_What is required:_ Print the data in full, exactly as it reads.

_Information provided:_
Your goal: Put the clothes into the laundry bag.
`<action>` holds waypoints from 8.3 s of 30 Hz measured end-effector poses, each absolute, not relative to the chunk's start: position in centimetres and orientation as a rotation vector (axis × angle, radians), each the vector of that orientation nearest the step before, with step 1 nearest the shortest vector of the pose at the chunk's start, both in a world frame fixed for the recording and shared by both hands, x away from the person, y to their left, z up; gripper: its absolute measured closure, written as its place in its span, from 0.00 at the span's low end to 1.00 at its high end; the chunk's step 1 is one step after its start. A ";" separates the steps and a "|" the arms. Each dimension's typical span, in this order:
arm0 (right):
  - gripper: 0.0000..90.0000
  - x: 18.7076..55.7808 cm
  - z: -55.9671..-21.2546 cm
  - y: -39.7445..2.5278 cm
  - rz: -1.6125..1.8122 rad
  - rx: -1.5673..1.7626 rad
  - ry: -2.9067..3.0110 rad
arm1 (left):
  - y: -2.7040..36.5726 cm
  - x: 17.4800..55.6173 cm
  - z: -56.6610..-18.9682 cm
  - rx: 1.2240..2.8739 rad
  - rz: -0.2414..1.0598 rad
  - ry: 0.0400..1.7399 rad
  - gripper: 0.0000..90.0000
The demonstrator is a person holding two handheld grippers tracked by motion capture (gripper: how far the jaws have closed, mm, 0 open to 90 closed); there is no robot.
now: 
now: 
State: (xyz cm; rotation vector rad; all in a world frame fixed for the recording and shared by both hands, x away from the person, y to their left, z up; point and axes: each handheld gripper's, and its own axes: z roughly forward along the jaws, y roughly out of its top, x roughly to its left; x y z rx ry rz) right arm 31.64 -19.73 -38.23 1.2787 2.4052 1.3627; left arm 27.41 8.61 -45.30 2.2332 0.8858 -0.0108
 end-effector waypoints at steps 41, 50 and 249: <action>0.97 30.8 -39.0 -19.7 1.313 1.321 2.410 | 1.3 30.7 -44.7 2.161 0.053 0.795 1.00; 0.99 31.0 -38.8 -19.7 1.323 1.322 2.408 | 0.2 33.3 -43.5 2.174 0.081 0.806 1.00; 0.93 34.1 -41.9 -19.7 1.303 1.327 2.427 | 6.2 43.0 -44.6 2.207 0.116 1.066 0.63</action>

_Solution:_
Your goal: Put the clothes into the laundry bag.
`<action>` holds waypoints from 8.3 s of 30 Hz measured end-effector poses, each absolute, not relative to the chunk's start: position in centimetres and orientation as a rotation vector (axis × angle, radians), each the vector of that orientation nearest the step before, with step 1 nearest the shortest vector of the pose at the chunk's start, both in a world frame fixed for the recording and shared by both hands, x away from the person, y to their left, z up; gripper: its absolute measured closure, written as its place in its span, from 0.00 at the span's low end to 1.00 at its high end; the chunk's step 1 is one step after its start. A ";" separates the steps and a "|" the arms. Each dimension's typical span, in this order:
arm0 (right):
  - gripper: 0.0000..90.0000
  - x: 18.7076..55.7808 cm
  - z: -55.9671..-21.2546 cm
  - y: -39.7445..2.5278 cm
  - rz: -1.6125..1.8122 rad
  - rx: -1.5673..1.7626 rad
  - ry: -2.9067..3.0110 rad
arm1 (left):
  - y: -2.7040..36.5726 cm
  - x: 17.4800..55.6173 cm
  - z: -56.6610..-18.9682 cm
  - rx: 1.2240..2.8739 rad
  - rz: -0.2414..1.0598 rad
  - ry: 0.0400..1.7399 rad
  - gripper: 0.0000..90.0000
The demonstrator is a person holding two handheld grippers tracked by motion capture (gripper: how far the jaws have closed, mm, 0 open to 90 closed); there is no robot.
now: 
now: 
State: (xyz cm; rotation vector rad; all in a world frame fixed for the recording and shared by both hands, x away from the person, y to their left, z up; point and axes: each handheld gripper's, and its own axes: z roughly forward along the jaws, y roughly out of its top, x roughly to its left; x y z rx ry rz) right arm 31.64 -19.73 -38.23 1.2787 2.4052 1.3627; left arm 27.41 8.61 -45.30 2.2332 0.8858 -0.0108
 end-effector waypoints at steps 41, 50 and 249: <action>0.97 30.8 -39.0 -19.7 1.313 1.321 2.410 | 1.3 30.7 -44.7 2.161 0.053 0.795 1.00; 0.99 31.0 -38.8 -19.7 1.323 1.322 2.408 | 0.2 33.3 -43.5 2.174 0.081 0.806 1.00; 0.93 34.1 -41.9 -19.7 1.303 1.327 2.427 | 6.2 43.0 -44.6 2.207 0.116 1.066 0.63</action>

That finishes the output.